Problem -
Every record must be repeated exactly, with no omission.

********************

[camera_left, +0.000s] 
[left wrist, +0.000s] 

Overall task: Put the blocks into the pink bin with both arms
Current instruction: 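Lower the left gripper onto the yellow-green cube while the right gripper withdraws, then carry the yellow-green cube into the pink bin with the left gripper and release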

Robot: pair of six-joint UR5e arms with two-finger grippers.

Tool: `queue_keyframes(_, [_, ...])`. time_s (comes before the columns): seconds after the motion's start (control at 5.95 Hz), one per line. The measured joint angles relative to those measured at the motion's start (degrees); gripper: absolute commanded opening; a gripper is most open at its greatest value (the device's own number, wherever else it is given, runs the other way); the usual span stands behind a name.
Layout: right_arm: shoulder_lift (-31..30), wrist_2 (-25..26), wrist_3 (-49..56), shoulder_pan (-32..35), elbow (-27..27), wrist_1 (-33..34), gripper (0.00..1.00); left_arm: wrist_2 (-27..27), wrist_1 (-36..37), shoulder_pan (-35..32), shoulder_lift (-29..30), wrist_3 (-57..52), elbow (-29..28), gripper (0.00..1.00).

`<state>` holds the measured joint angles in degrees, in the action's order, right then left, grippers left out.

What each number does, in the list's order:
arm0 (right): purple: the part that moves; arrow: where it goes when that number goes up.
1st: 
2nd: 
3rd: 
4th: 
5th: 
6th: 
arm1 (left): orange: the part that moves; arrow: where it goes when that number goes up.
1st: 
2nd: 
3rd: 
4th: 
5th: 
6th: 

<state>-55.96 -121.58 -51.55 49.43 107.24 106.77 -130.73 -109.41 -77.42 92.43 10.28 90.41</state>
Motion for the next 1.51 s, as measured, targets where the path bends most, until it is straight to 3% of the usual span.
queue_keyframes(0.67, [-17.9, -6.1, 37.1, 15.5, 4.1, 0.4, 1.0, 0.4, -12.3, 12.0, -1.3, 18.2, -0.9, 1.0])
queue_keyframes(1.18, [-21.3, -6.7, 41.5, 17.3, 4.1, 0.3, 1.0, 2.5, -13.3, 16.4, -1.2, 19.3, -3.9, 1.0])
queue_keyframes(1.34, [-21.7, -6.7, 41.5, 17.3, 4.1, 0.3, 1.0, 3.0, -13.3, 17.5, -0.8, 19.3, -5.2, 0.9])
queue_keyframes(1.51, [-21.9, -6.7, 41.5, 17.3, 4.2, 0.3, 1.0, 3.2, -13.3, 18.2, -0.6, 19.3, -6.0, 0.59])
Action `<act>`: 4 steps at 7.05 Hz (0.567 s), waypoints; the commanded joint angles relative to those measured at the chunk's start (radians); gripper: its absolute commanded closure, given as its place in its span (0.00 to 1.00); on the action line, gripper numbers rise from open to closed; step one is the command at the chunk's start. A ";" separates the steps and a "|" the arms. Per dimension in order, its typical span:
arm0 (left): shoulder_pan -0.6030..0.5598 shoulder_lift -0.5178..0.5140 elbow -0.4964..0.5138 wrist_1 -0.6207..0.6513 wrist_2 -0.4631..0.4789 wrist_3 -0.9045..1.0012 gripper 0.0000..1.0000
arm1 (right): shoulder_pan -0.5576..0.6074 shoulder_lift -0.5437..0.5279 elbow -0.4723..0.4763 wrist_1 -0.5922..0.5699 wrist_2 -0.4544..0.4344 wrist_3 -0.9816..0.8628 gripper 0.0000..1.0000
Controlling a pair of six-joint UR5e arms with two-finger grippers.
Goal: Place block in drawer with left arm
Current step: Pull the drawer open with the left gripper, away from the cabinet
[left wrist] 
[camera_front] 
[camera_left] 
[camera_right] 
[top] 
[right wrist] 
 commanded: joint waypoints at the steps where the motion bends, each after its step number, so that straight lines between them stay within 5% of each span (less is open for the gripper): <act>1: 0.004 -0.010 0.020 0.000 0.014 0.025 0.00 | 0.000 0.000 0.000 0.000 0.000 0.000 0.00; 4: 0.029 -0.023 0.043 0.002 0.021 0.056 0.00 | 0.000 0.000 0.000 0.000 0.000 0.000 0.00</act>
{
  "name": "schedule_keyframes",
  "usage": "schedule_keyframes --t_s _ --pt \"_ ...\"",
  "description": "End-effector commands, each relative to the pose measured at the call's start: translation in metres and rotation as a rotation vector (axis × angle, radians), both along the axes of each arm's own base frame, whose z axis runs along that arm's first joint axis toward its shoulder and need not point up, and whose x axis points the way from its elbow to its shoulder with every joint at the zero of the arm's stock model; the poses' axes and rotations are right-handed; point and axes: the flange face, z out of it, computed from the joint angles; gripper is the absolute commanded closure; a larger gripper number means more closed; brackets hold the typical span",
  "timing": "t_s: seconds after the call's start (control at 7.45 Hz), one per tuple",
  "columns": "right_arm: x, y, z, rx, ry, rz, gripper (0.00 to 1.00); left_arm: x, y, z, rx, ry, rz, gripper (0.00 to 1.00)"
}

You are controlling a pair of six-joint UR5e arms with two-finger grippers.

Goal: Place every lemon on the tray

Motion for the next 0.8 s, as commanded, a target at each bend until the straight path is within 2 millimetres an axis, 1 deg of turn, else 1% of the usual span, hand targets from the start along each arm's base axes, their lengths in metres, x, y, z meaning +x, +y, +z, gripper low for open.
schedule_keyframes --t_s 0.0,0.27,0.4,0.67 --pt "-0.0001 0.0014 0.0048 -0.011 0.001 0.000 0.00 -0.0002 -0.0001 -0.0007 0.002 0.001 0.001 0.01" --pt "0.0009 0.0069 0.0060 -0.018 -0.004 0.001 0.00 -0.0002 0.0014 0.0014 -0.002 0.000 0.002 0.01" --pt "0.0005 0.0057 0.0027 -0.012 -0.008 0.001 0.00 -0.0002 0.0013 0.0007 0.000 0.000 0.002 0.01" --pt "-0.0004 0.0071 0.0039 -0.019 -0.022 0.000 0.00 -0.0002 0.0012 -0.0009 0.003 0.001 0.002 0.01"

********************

Written response -
[camera_left, +0.000s] 
[left wrist, +0.000s] 

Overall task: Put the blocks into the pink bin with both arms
Current instruction: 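Lower the left gripper onto the yellow-green cube while the right gripper withdraws, then carry the yellow-green cube into the pink bin with the left gripper and release
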
Robot: pair of six-joint UR5e arms with two-finger grippers.

Tool: `queue_keyframes(_, [_, ...])`. time_s (comes before the columns): seconds after the motion's start (control at 5.95 Hz), one per line. The measured joint angles relative to those measured at the motion's start (degrees); gripper: absolute commanded opening; a gripper is most open at its greatest value (the device's own number, wherever else it is given, runs the other way); the usual span stands behind a name.
Layout: right_arm: shoulder_lift (-31..30), wrist_2 (-25..26), wrist_3 (-49..56), shoulder_pan (-32..35), elbow (-27..27), wrist_1 (-33..34), gripper (0.00..1.00); left_arm: wrist_2 (-27..27), wrist_1 (-36..37), shoulder_pan (-35..32), shoulder_lift (-29..30), wrist_3 (-57..52), elbow (-29..28), gripper (0.00..1.00).

`<state>` holds the measured joint angles in degrees, in the action's order, right then left, grippers left out.

What each number does, in the list's order:
arm0 (right): purple: the part that moves; arrow: where it goes when that number goes up.
1st: 
2nd: 
3rd: 
4th: 
5th: 
6th: 
arm1 (left): orange: the part that moves; arrow: where it goes when that number goes up.
1st: 
2nd: 
3rd: 
4th: 
5th: 
6th: 

<state>-55.96 -121.58 -51.55 49.43 107.24 106.77 -130.73 -109.41 -77.42 92.43 10.28 90.41</state>
Motion for the next 1.51 s, as measured, targets where the path bends most, until it is straight to 3% of the usual span.
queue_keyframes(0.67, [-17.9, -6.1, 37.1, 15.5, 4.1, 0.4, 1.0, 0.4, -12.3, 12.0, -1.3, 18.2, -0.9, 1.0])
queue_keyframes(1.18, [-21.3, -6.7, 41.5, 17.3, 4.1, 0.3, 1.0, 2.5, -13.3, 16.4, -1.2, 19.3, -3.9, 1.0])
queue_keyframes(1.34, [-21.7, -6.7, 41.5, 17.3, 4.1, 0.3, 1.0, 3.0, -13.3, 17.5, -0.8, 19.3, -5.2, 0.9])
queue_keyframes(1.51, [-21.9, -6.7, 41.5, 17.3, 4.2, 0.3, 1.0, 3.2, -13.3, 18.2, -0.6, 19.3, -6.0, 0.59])
Action `<act>`: 4 steps at 7.05 Hz (0.567 s), waypoints; the commanded joint angles relative to those measured at the chunk's start (radians); gripper: its absolute commanded closure, given as its place in its span (0.00 to 1.00); on the action line, gripper numbers rise from open to closed; step one is the command at the chunk's start. A ";" separates the steps and a "|" the arms. Per dimension in order, its typical span:
arm0 (left): shoulder_pan -0.6030..0.5598 shoulder_lift -0.5178..0.5140 elbow -0.4964..0.5138 wrist_1 -0.6207..0.6513 wrist_2 -0.4631..0.4789 wrist_3 -0.9045..1.0012 gripper 0.0000..1.0000
arm1 (right): shoulder_pan -0.5576..0.6074 shoulder_lift -0.5437..0.5279 elbow -0.4723..0.4763 wrist_1 -0.5922..0.5699 wrist_2 -0.4544..0.4344 wrist_3 -0.9816..0.8628 gripper 0.0000..1.0000
Controlling a pair of six-joint UR5e arms with two-finger grippers.
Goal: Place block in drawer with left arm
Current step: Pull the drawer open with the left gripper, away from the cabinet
[left wrist] 
[camera_front] 
[camera_left] 
[camera_right] 
[top] 
[right wrist] 
 commanded: joint waypoints at the steps where the motion bends, each after its step number, so that straight lines between them stay within 5% of each span (less is open for the gripper): <act>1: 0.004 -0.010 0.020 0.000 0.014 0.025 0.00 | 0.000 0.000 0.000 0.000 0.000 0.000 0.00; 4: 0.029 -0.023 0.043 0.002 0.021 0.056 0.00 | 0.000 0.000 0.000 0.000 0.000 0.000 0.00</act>
{
  "name": "schedule_keyframes",
  "usage": "schedule_keyframes --t_s _ --pt \"_ ...\"",
  "description": "End-effector commands, each relative to the pose measured at the call's start: translation in metres and rotation as a rotation vector (axis × angle, radians), both along the axes of each arm's own base frame, whose z axis runs along that arm's first joint axis toward its shoulder and need not point up, and whose x axis points the way from its elbow to its shoulder with every joint at the zero of the arm's stock model; the poses' axes and rotations are right-handed; point and axes: the flange face, z out of it, computed from the joint angles; gripper is the absolute commanded closure; a larger gripper number means more closed; brackets hold the typical span",
  "timing": "t_s: seconds after the call's start (control at 7.45 Hz), one per tuple",
  "columns": "right_arm: x, y, z, rx, ry, rz, gripper (0.00 to 1.00); left_arm: x, y, z, rx, ry, rz, gripper (0.00 to 1.00)"
}

You are controlling a pair of six-joint UR5e arms with two-finger grippers.

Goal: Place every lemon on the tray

Motion for the next 0.8 s, as commanded, a target at each bend until the straight path is within 2 millimetres an axis, 1 deg of turn, else 1% of the usual span, hand targets from the start along each arm's base axes, their lengths in metres, x, y, z meaning +x, +y, +z, gripper low for open.
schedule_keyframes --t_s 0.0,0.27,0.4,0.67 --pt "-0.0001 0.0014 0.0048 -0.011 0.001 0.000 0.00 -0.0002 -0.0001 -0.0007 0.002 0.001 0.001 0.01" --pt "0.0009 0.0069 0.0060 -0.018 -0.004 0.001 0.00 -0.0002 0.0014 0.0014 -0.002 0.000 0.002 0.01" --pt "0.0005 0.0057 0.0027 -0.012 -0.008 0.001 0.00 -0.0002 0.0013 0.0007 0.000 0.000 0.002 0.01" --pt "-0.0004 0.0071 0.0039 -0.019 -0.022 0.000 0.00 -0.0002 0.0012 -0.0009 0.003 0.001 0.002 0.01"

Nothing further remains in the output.